In a culture where we are going against the grain by emphasizing empowerment of and respect for children and women, prohibiting corporal punishment, and instilling love rather than fear and intimidation, Judy and I talk to the kids a lot about “who we are” at HH. Who we are was on inspiring display when we accepted three new little girls in late April.
Our new girls are 7, 4 and 3. We have known of the three year old since she was one and, as with our other three year old, prayed that she would survive until she was old enough for us to take care of her. When we picked up each of the two younger children, the frightened, disoriented child sat on Judy’s lap for the drive to HH. The instant look of absolute love on Judy’s face foretold the story of the transformation about to take place in the child’s life.
Like the new parents that we are, our feelings when new children arrive is excitement and exhilaration that overrides everything else. We also had concerns like any parent would have. Would the new child be lost when suddenly surrounded by 18 others? Would she pine for her relatives? Would she be overwhelmed. Would our existing kids feel threatened, particularly 3-year-old “Baby B,” who had become accustomed to being the baby of the house?
Weeks later, representatives of the children’s department, conducting a routine survey, asked us what our orientation plan was. Judy and I started laughing. Our “orientation” went like this: We opened the car door and the other kids took over. They embraced the new girls, took them by the hand, showed them the house, decided where they would sleep, found them clothes and shoes that fit, made sure they knew their way around, engaged them in play and activities, and doted on them immediately. The five-year-old brother of the new three year old (the brother has been with us for nearly two years) immediately assumed a kindly big brother role, often carrying his sister around piggy-back, making sure she was doing well. Baby B is often seen holding the hand of the younger new kids. She is now a “big sister” too. When one of the younger kids fell at school, Baby B came home and told Judy all about it, with great passion and concern in her voice. We immediately enrolled the kids in school. While we were dealing with registration details, our four year old disappeared. We eventually found her sitting next to the teacher in the appropriate pre-school class. Five-year-old LJ had seen her, taken her by the hand, and walked her to her new classroom. That is what good sisters do.
Within a few days, all three new girls were part of the wonderful mix at HH. They were fully involved playing with the other kids of all ages. They were in the middle of tickle fights and shrieking with delight at games of hide-and-seek. They fell asleep leaning against me at story time. Their look of astonishment when meals are served has subsided.
It is virtually impossible to believe now, but worth reminding ourselves, that all of these children came to us from circumstances of neglect, privation and sometimes abuse that we cannot even imagine.
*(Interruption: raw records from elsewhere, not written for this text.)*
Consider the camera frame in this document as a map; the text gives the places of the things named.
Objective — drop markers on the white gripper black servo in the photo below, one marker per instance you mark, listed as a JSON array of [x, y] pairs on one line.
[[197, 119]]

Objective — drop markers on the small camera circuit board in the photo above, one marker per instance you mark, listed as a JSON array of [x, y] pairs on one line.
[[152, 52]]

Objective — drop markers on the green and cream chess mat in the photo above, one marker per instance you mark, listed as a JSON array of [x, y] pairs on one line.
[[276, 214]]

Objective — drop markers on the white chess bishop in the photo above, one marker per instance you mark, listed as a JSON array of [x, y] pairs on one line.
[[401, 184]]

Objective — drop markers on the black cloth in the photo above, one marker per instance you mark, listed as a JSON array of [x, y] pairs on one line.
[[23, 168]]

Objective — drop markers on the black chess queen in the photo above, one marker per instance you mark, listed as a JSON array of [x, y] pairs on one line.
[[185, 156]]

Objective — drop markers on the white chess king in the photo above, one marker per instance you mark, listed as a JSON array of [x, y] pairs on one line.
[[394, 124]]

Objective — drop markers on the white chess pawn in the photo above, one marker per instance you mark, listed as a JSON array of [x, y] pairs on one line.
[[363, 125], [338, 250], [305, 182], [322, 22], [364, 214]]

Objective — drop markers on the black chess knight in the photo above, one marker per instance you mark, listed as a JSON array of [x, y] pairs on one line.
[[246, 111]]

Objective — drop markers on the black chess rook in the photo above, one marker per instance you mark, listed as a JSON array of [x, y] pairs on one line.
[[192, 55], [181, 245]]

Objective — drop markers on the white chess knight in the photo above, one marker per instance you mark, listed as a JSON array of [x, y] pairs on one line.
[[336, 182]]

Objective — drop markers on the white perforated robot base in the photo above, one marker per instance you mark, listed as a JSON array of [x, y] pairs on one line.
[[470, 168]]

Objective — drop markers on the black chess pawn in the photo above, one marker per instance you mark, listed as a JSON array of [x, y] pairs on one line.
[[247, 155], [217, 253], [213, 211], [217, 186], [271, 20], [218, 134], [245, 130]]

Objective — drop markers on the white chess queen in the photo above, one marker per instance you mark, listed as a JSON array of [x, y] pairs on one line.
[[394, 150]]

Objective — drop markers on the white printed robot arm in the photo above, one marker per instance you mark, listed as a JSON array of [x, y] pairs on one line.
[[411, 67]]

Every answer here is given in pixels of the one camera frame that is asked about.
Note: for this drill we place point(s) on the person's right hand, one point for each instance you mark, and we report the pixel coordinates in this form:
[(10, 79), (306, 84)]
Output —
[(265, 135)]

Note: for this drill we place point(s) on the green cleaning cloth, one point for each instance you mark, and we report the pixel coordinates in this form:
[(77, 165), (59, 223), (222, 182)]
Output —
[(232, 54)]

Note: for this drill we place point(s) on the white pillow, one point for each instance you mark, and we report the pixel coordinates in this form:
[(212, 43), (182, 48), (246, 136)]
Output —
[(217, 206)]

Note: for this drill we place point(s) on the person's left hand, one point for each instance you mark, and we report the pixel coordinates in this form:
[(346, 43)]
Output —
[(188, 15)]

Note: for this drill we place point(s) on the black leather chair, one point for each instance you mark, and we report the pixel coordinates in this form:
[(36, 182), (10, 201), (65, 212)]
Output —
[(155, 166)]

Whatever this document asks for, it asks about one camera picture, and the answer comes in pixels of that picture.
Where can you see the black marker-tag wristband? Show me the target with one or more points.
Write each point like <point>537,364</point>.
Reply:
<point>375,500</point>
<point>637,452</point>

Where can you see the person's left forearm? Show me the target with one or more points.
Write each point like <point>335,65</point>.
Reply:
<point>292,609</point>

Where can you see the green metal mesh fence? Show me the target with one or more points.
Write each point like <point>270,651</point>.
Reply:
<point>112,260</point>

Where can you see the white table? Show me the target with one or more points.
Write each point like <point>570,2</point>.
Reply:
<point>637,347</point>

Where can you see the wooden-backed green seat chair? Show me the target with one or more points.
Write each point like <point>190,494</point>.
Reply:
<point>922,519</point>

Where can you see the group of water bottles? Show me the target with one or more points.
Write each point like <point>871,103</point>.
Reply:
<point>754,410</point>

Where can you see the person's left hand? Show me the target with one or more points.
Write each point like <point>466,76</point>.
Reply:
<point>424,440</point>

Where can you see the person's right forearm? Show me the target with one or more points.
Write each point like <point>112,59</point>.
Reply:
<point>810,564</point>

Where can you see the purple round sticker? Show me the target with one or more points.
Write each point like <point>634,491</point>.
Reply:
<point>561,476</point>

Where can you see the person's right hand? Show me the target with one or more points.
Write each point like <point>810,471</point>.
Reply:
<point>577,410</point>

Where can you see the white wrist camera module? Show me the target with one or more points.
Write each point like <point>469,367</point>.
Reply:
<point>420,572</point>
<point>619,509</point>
For example, when she was a teacher near her village, Judy would often see a two-year-old boy running around naked, by himself, crossing the highway. Today, that little boy is the big brother described above. Imagine the thrill Judy feels seeing this kid gleefully running around HH. This is what HH is all about.
I have said many times that we have only one rule: We are going to love and raise these children as our own. This means that every time we see a child, he or she is the most beautiful thing we have ever seen. The beauty of today’s Humanity Home is that the love and respect that we provide these children is being absorbed, learned and emulated by the kids. The older girls live it. The younger kids copy them. This is who we are.